= WHAT YOU SHOULD DO =
Take the lines from the beginning of the data below through the line holding "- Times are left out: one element" and return exactly those.
______________________________
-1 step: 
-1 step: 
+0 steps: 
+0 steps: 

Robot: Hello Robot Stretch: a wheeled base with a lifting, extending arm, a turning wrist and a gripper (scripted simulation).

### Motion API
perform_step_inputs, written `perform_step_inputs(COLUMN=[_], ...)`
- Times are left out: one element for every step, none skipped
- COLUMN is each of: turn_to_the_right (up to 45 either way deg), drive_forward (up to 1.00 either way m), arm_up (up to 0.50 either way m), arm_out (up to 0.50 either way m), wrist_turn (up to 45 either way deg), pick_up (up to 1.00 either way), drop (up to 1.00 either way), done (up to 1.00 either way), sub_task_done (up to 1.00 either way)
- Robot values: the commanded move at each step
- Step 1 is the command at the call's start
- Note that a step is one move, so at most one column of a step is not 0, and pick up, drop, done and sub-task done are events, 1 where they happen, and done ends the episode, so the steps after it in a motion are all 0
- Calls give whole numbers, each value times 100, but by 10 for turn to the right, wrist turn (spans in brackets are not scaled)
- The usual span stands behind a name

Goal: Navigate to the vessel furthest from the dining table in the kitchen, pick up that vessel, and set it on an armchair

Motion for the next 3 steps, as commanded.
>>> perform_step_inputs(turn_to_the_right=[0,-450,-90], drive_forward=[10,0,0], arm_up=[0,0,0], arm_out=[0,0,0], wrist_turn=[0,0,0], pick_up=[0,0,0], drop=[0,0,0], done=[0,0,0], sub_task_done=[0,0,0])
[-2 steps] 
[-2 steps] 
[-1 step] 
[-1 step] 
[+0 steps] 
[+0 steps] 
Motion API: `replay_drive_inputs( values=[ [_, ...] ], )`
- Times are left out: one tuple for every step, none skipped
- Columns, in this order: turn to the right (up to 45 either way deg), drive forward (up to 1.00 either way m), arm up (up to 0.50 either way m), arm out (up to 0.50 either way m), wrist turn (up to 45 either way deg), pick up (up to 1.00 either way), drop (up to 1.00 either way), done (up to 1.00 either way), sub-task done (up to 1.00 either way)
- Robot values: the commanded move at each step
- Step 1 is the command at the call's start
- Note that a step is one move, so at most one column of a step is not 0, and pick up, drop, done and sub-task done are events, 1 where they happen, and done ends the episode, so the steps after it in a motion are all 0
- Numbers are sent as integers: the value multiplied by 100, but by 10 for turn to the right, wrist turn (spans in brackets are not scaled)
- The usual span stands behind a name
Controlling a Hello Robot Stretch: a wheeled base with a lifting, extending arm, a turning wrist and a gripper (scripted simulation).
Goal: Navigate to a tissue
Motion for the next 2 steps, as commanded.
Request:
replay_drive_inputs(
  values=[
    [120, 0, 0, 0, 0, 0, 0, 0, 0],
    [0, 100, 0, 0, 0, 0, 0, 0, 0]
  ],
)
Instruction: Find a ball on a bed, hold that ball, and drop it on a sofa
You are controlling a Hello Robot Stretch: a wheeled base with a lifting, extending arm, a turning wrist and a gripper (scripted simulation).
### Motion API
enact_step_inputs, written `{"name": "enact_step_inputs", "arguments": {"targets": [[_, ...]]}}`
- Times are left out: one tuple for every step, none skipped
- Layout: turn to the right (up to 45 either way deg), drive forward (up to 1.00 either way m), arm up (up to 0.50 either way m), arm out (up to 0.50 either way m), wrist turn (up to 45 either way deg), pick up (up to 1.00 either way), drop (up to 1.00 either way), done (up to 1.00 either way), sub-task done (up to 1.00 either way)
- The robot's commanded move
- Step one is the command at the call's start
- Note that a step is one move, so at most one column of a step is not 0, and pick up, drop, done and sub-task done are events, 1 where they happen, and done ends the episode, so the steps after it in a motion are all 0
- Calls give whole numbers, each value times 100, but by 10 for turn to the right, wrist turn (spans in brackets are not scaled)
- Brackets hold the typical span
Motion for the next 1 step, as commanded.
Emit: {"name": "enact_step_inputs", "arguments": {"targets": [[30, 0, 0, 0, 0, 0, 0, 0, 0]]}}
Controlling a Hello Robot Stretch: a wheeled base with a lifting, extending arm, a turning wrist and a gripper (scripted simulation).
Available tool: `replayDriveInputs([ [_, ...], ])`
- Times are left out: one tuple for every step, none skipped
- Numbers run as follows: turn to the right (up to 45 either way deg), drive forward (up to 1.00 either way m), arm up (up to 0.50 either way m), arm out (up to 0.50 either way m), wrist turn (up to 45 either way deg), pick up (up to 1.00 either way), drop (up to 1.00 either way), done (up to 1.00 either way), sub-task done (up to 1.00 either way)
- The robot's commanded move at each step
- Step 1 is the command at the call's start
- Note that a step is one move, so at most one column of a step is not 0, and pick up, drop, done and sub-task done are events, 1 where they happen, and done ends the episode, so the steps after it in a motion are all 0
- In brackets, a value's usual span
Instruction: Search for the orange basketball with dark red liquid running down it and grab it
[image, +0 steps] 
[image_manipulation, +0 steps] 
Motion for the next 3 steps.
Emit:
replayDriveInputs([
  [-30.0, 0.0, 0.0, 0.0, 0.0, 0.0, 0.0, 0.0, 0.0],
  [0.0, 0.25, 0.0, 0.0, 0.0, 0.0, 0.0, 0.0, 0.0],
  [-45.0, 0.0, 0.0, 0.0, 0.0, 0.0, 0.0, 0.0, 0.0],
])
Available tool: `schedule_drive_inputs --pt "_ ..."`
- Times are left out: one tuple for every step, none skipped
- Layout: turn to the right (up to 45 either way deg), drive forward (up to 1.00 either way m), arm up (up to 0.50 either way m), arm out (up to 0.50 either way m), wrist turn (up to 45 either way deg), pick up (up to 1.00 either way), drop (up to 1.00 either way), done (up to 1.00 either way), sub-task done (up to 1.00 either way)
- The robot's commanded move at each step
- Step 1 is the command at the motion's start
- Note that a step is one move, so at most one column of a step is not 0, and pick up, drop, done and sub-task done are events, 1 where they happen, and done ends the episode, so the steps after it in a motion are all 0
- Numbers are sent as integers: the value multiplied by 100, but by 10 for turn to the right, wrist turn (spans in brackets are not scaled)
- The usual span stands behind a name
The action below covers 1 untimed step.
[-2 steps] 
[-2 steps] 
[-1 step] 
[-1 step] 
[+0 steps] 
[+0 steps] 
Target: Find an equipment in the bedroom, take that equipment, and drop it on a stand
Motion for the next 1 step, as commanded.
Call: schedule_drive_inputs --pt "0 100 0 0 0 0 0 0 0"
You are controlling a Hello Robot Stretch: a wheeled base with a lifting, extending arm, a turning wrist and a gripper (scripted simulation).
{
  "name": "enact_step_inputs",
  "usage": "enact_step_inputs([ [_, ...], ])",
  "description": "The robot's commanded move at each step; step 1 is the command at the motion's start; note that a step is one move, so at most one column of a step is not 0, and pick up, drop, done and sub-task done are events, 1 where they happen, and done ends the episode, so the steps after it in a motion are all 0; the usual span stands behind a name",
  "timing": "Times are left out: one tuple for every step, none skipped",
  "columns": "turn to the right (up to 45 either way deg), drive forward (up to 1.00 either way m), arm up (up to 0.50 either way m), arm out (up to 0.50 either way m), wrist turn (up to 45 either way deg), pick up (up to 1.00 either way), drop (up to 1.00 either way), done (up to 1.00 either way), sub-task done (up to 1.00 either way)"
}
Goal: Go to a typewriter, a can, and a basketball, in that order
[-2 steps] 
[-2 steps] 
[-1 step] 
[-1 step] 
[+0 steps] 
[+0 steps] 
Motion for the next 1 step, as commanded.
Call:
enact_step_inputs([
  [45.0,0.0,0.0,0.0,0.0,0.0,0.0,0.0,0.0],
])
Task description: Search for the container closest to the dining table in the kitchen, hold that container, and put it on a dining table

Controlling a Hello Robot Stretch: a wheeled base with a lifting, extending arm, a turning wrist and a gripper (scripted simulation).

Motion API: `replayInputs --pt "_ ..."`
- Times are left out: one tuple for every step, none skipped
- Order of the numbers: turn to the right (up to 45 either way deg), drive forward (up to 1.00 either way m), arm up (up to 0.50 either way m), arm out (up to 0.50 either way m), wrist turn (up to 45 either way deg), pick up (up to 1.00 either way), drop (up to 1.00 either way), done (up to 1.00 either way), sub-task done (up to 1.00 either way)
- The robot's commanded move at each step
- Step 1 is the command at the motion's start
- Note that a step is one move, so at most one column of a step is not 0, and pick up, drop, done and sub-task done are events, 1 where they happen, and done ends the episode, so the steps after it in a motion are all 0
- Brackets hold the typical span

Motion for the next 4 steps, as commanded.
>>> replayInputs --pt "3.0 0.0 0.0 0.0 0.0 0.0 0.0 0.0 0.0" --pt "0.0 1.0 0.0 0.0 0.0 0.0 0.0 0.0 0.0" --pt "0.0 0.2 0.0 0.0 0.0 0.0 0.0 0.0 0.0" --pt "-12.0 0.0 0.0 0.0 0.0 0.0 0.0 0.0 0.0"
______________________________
= WRITTEN RESPONSE =
-1 step: 
-1 step: 
+0 steps: 
+0 steps: 

Robot: Hello Robot Stretch: a wheeled base with a lifting, extending arm, a turning wrist and a gripper (scripted simulation).

### Motion API
perform_step_inputs, written `perform_step_inputs(COLUMN=[_], ...)`
- Times are left out: one element for every step, none skipped

This finishes the answer to the exercise.